Restate the records below word for word, leaving nothing out.

RECORD EXTRACTS:

════════════════

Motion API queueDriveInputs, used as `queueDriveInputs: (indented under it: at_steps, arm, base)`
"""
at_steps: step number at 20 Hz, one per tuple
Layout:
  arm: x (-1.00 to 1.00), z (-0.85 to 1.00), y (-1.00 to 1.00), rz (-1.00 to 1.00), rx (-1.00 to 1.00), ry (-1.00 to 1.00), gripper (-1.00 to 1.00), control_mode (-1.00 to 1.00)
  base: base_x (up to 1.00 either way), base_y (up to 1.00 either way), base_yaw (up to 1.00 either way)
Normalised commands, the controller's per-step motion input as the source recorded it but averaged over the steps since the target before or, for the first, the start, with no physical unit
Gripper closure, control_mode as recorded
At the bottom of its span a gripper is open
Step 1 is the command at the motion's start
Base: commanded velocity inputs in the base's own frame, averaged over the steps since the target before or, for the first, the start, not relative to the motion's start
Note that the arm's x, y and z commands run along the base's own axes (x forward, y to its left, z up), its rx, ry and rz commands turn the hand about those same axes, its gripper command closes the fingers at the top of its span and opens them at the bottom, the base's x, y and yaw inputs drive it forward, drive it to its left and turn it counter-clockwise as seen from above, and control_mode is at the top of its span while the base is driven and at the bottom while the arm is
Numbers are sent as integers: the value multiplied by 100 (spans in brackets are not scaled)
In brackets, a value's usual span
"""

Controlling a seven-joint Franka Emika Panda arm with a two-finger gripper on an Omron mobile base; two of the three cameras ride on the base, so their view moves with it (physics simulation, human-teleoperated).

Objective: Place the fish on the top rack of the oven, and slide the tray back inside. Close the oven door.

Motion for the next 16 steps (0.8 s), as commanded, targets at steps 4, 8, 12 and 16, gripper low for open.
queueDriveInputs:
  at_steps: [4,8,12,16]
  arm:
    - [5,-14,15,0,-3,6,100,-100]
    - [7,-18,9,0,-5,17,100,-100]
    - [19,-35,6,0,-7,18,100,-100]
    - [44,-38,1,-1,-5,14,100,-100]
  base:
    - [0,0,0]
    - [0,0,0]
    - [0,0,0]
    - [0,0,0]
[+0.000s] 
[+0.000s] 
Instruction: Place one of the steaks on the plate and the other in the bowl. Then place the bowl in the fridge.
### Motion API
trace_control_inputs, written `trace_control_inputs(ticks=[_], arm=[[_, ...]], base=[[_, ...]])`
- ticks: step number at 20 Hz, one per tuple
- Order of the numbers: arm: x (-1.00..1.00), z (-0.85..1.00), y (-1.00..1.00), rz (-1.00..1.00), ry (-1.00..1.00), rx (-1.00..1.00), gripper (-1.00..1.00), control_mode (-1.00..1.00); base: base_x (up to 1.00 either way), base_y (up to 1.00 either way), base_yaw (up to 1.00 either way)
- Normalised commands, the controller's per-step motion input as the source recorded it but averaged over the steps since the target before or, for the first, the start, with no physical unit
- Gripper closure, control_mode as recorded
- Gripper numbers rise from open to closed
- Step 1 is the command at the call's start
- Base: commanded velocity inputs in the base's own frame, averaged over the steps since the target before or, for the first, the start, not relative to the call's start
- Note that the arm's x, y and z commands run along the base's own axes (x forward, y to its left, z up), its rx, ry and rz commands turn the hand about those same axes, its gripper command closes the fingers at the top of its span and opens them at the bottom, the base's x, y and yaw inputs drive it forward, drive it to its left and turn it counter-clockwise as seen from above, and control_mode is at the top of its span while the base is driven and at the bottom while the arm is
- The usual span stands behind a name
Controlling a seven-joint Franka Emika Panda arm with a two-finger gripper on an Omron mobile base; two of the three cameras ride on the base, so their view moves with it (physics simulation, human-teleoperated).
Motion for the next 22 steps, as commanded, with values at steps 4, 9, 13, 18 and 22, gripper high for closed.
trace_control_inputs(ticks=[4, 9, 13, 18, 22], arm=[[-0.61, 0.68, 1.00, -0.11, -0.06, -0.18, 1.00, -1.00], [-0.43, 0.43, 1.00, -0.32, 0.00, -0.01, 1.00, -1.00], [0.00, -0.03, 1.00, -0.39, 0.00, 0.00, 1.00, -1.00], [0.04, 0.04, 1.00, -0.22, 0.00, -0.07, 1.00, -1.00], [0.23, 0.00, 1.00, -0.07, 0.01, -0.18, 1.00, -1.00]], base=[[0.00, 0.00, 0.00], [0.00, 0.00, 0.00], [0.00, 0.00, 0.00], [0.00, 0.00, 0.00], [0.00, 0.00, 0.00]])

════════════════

REPLY:
Motion API queueDriveInputs, used as `queueDriveInputs: (indented under it: at_steps, arm, base)`
"""
at_steps: step number at 20 Hz, one per tuple
Layout:
  arm: x (-1.00 to 1.00), z (-0.85 to 1.00), y (-1.00 to 1.00), rz (-1.00 to 1.00), rx (-1.00 to 1.00), ry (-1.00 to 1.00), gripper (-1.00 to 1.00), control_mode (-1.00 to 1.00)
  base: base_x (up to 1.00 either way), base_y (up to 1.00 either way), base_yaw (up to 1.00 either way)
Normalised commands, the controller's per-step motion input as the source recorded it but averaged over the steps since the target before or, for the first, the start, with no physical unit
Gripper closure, control_mode as recorded
At the bottom of its span a gripper is open
Step 1 is the command at the motion's start
Base: commanded velocity inputs in the base's own frame, averaged over the steps since the target before or, for the first, the start, not relative to the motion's start
Note that the arm's x, y and z commands run along the base's own axes (x forward, y to its left, z up), its rx, ry and rz commands turn the hand about those same axes, its gripper command closes the fingers at the top of its span and opens them at the bottom, the base's x, y and yaw inputs drive it forward, drive it to its left and turn it counter-clockwise as seen from above, and control_mode is at the top of its span while the base is driven and at the bottom while the arm is
Numbers are sent as integers: the value multiplied by 100 (spans in brackets are not scaled)
In brackets, a value's usual span
"""

Controlling a seven-joint Franka Emika Panda arm with a two-finger gripper on an Omron mobile base; two of the three cameras ride on the base, so their view moves with it (physics simulation, human-teleoperated).

Objective: Place the fish on the top rack of the oven, and slide the tray back inside. Close the oven door.

Motion for the next 16 steps (0.8 s), as commanded, targets at steps 4, 8, 12 and 16, gripper low for open.
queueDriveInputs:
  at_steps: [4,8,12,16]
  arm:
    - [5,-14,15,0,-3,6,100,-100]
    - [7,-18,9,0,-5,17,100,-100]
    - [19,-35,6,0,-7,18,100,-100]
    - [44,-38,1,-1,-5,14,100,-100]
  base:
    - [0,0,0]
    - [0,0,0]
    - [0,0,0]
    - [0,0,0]
[+0.000s] 
[+0.000s] 
Instruction: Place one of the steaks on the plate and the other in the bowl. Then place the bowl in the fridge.
### Motion API
trace_control_inputs, written `trace_control_inputs(ticks=[_], arm=[[_, ...]], base=[[_, ...]])`
- ticks: step number at 20 Hz, one per tuple
- Order of the numbers: arm: x (-1.00..1.00), z (-0.85..1.00), y (-1.00..1.00), rz (-1.00..1.00), ry (-1.00..1.00), rx (-1.00..1.00), gripper (-1.00..1.00), control_mode (-1.00..1.00); base: base_x (up to 1.00 either way), base_y (up to 1.00 either way), base_yaw (up to 1.00 either way)
- Normalised commands, the controller's per-step motion input as the source recorded it but averaged over the steps since the target before or, for the first, the start, with no physical unit
- Gripper closure, control_mode as recorded
- Gripper numbers rise from open to closed
- Step 1 is the command at the call's start
- Base: commanded velocity inputs in the base's own frame, averaged over the steps since the target before or, for the first, the start, not relative to the call's start
- Note that the arm's x, y and z commands run along the base's own axes (x forward, y to its left, z up), its rx, ry and rz commands turn the hand about those same axes, its gripper command closes the fingers at the top of its span and opens them at the bottom, the base's x, y and yaw inputs drive it forward, drive it to its left and turn it counter-clockwise as seen from above, and control_mode is at the top of its span while the base is driven and at the bottom while the arm is
- The usual span stands behind a name
Controlling a seven-joint Franka Emika Panda arm with a two-finger gripper on an Omron mobile base; two of the three cameras ride on the base, so their view moves with it (physics simulation, human-teleoperated).
Motion for the next 22 steps, as commanded, with values at steps 4, 9, 13, 18 and 22, gripper high for closed.
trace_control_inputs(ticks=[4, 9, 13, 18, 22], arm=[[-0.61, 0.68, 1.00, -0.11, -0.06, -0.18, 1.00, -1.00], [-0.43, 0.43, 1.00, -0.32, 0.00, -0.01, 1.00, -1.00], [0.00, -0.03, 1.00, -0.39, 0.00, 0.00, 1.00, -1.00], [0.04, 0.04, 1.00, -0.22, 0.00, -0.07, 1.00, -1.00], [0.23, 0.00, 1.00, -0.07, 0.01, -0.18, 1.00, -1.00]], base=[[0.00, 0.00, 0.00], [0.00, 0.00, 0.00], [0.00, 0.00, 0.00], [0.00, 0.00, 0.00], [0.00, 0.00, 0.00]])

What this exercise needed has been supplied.